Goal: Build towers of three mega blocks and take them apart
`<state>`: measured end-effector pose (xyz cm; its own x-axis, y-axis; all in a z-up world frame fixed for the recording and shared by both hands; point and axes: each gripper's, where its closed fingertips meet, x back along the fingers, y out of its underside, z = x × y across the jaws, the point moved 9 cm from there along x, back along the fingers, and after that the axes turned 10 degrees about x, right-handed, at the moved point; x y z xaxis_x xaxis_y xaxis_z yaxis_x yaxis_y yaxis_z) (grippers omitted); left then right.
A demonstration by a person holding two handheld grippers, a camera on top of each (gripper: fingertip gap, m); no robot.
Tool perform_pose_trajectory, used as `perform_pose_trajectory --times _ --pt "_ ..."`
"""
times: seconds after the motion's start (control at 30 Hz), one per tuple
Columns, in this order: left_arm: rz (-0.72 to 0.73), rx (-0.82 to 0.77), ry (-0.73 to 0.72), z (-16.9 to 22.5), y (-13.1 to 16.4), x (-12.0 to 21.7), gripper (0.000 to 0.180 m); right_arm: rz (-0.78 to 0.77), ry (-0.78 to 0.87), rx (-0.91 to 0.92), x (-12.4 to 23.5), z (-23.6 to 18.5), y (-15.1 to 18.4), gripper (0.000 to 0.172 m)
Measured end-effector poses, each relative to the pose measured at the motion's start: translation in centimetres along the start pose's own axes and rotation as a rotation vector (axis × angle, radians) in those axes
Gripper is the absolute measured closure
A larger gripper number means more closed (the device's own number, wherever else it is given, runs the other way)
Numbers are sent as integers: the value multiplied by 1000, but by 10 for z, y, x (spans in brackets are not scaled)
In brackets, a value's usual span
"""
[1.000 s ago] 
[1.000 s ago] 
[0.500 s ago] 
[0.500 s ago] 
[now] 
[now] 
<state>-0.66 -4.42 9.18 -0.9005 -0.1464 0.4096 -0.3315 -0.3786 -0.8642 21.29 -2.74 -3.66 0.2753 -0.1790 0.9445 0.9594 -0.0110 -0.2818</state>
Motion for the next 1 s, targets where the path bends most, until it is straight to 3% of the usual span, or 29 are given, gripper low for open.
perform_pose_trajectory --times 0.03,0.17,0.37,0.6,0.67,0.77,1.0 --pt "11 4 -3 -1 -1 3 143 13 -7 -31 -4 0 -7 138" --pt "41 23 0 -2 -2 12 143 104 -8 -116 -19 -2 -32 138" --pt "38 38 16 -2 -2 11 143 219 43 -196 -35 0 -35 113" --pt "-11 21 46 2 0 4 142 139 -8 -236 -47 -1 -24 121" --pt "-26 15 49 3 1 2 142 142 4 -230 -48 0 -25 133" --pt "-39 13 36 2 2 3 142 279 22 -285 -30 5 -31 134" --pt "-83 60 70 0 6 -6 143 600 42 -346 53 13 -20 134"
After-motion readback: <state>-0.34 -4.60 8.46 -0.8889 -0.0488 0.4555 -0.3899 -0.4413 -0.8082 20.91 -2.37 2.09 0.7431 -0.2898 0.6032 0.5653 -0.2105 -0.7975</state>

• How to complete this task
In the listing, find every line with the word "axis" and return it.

• Task response
`<state>`: measured end-effector pose (xyz cm; its own x-axis, y-axis; all in a z-up world frame fixed for the recording and shared by both hands; point and axes: each gripper's, where its closed fingertips meet, x back along the fingers, y out of its underside, z = x × y across the jaws, the point moved 9 cm from there along x, back along the fingers, and after that the axes turned 10 degrees about x, right-handed, at the moved point; x y z xaxis_x xaxis_y xaxis_z yaxis_x yaxis_y yaxis_z) (grippers omitted); left then right.
Measured end-effector poses, each relative to the pose measured at the motion's start: translation in centimetres along the start pose's own axes and rotation as a rotation vector (axis × angle, radians) in those axes

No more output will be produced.